Niestety,opony całoroczne nie cechują się samymi plusami. Przykładowo, na podstawie przeprowadzonych testów, określono, że w okresie letnim i wiosennym droga hamowania przy stosowaniu opon całorocznych jest dłuższa nawet o kilka metrów od drogi hamowania w przypadku, gdy zastosowano opony letnie. Inną kwestią jest problem przyczepności. Należy mieć na uwadze, że opona wielosezonowa w niskich temperaturach nie zapewni takiej samej przyczepności, jak opona zimowa. To nie koniec minusów. Opony wielosezonowe są co prawda rozwiązaniem wygodnym, ale nie do końca bezobsługowym. Warto bowiem pamiętać, że użytkowanie opon całorocznych nie zwalnia nas z obowiązku okresowego wyważenia kół oraz pomiaru poziomu ciśnienia. Nie należy także zapominać o jeszcze jednej kwestii. Ogumienie, które wykorzystujemy przez cały rok zużywa się zdecydowanie szybciej, a więc wystarczy nam na krótszy okres czasu.

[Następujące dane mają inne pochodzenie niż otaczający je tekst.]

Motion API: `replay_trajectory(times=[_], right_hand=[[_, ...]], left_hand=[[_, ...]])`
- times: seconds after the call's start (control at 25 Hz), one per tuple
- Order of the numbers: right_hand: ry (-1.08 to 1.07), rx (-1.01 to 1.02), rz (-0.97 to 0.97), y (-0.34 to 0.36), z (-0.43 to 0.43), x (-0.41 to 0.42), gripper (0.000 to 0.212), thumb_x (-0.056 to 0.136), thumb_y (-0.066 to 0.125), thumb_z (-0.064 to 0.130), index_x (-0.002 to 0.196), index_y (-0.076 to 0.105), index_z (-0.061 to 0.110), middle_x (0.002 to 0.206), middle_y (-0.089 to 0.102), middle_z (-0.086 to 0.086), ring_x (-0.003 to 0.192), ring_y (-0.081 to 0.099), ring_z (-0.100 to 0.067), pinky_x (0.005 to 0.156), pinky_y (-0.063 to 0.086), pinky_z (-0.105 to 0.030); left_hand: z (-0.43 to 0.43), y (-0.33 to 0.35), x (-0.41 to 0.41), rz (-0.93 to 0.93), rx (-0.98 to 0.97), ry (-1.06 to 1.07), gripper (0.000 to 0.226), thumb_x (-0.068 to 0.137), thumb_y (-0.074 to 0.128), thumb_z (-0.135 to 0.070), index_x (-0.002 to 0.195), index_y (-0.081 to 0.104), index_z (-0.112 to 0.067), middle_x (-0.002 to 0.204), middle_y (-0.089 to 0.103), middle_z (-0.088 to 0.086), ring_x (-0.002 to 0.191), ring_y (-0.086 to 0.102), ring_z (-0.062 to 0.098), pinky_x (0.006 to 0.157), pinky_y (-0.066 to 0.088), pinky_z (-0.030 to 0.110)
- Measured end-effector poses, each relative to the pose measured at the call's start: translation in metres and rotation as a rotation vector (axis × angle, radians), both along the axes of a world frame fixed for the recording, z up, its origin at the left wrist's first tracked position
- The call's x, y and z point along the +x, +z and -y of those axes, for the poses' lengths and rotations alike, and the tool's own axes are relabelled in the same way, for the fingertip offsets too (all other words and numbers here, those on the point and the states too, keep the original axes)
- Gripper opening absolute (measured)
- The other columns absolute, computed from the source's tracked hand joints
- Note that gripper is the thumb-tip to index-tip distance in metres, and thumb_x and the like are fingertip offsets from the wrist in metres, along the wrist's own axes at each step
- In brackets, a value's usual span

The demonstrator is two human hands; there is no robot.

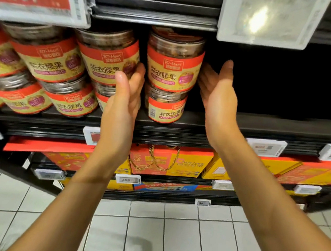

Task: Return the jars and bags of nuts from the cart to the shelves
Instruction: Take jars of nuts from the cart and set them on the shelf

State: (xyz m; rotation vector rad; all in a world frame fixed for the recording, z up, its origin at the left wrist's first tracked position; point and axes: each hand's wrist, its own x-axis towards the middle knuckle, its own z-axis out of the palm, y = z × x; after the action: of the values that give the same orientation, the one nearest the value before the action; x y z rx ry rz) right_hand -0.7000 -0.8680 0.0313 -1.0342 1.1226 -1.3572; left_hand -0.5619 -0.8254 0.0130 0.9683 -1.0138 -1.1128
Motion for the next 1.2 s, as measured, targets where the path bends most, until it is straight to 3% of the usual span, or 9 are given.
replay_trajectory(times=[0.12,0.28,0.48,0.64,0.8,0.96,1.04,1.12,1.2], right_hand=[[-0.028,-0.06,-0.115,-0.016,-0.01,0.005,0.04,0.101,0.021,0.041,0.106,0.06,0.035,0.09,0.062,0.032,0.087,0.059,0.016,0.072,0.041,-0.002],[-0.006,-0.022,-0.195,-0.014,-0.001,0.009,0.05,0.101,0.019,0.044,0.129,0.054,0.022,0.074,0.057,0.032,0.073,0.057,0.019,0.061,0.041,0.001],[0.005,-0.013,-0.282,-0.016,0.004,0.005,0.054,0.099,0.022,0.048,0.104,0.065,0.016,0.098,0.065,0.005,0.089,0.056,-0.006,0.098,0.043,-0.033],[0.003,-0.04,-0.257,-0.014,0.0,0.004,0.041,0.095,0.024,0.051,0.092,0.063,0.039,0.09,0.06,0.023,0.096,0.057,-0.004,0.096,0.042,-0.029],[-0.053,0.054,-0.317,-0.007,0.004,0.005,0.05,0.098,0.027,0.05,0.085,0.064,0.018,0.102,0.068,-0.008,0.104,0.061,-0.023,0.102,0.043,-0.047],[0.005,0.064,-0.248,0.001,0.001,0.004,0.042,0.1,0.026,0.045,0.103,0.064,0.026,0.099,0.063,0.01,0.098,0.061,-0.007,0.104,0.042,-0.037],[-0.004,0.027,-0.254,-0.003,-0.005,0.001,0.039,0.101,0.026,0.041,0.096,0.063,0.032,0.093,0.062,0.019,0.09,0.06,0.004,0.099,0.045,-0.03],[-0.025,-0.007,-0.285,-0.008,-0.013,-0.002,0.036,0.101,0.025,0.039,0.089,0.059,0.036,0.091,0.061,0.022,0.087,0.059,0.01,0.092,0.048,-0.023],[-0.032,-0.028,-0.274,-0.011,-0.015,-0.003,0.036,0.102,0.024,0.035,0.103,0.059,0.029,0.099,0.061,0.018,0.089,0.057,0.012,0.088,0.05,-0.018]], left_hand=[[-0.003,0.0,0.0,0.062,0.008,0.008,0.056,0.098,0.022,-0.048,0.134,0.049,-0.015,0.111,0.059,-0.029,0.111,0.051,-0.015,0.095,0.04,0.007],[-0.009,-0.004,0.004,0.021,-0.02,0.037,0.045,0.096,0.033,-0.04,0.134,0.045,-0.018,0.122,0.056,-0.017,0.12,0.051,-0.004,0.096,0.042,0.01],[-0.007,-0.009,0.002,0.092,-0.026,0.045,0.028,0.094,0.038,-0.033,0.119,0.05,-0.034,0.127,0.055,-0.015,0.127,0.046,0.002,0.111,0.034,0.027],[-0.004,-0.012,0.001,0.084,0.001,0.044,0.032,0.093,0.041,-0.033,0.123,0.049,-0.032,0.137,0.051,-0.006,0.131,0.043,0.004,0.115,0.029,0.034],[-0.003,-0.01,0.001,0.133,0.029,0.077,0.034,0.099,0.039,-0.025,0.132,0.048,-0.021,0.14,0.049,-0.004,0.132,0.042,0.005,0.115,0.029,0.036],[-0.012,-0.009,-0.011,0.199,0.045,0.111,0.051,0.093,0.039,-0.035,0.139,0.042,-0.014,0.142,0.042,-0.011,0.133,0.037,-0.002,0.115,0.027,0.028],[-0.01,-0.008,-0.015,0.197,0.056,0.099,0.049,0.095,0.039,-0.035,0.14,0.042,-0.015,0.143,0.041,-0.013,0.133,0.035,-0.001,0.114,0.026,0.026],[-0.003,-0.006,-0.012,0.146,0.065,0.073,0.035,0.101,0.036,-0.03,0.134,0.046,-0.025,0.13,0.051,-0.021,0.126,0.044,-0.004,0.111,0.032,0.024],[0.001,-0.003,-0.008,0.125,0.063,0.055,0.027,0.102,0.033,-0.028,0.122,0.048,-0.038,0.11,0.057,-0.033,0.113,0.05,-0.013,0.1,0.038,0.013]])
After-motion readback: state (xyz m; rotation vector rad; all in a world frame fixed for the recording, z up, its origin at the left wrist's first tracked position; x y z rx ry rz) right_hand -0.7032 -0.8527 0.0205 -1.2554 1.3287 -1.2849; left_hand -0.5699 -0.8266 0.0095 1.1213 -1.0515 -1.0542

O czym powinniśmy jeszcze pamiętać? Okres użytkowania każdej opony, bez względu na to, czy jest to opona całoroczna, letnia, czy zimowa, nie powinien przekraczać 10 lat od daty produkcji, nawet jeśli głębokość bieżnika nie osiągnęła jeszcze poziomu wskaźnika zużycia. Te wskazanie nie jest przypadkowe. Po prostu z wiekiem guma, z której zbudowana jest opona, robi się coraz twardsza, mniej elastyczna, przez co zmniejsza się jej przyczepność do nawierzchni. W jaki sposób możemy sprawdzić wiek naszej opony? Taka informacja znajduje się na bocznej ściance. Od 2000 roku producenci używają oznaczeń czterocyfrowych. Pierwsze dwie cyfry określają tydzień, a kolejne dwie - rok produkcji opony. Przykładowo liczba 2415 oznacza, że opona została wyprodukowana w dwudziestym czwartym tygodniu 2015 roku.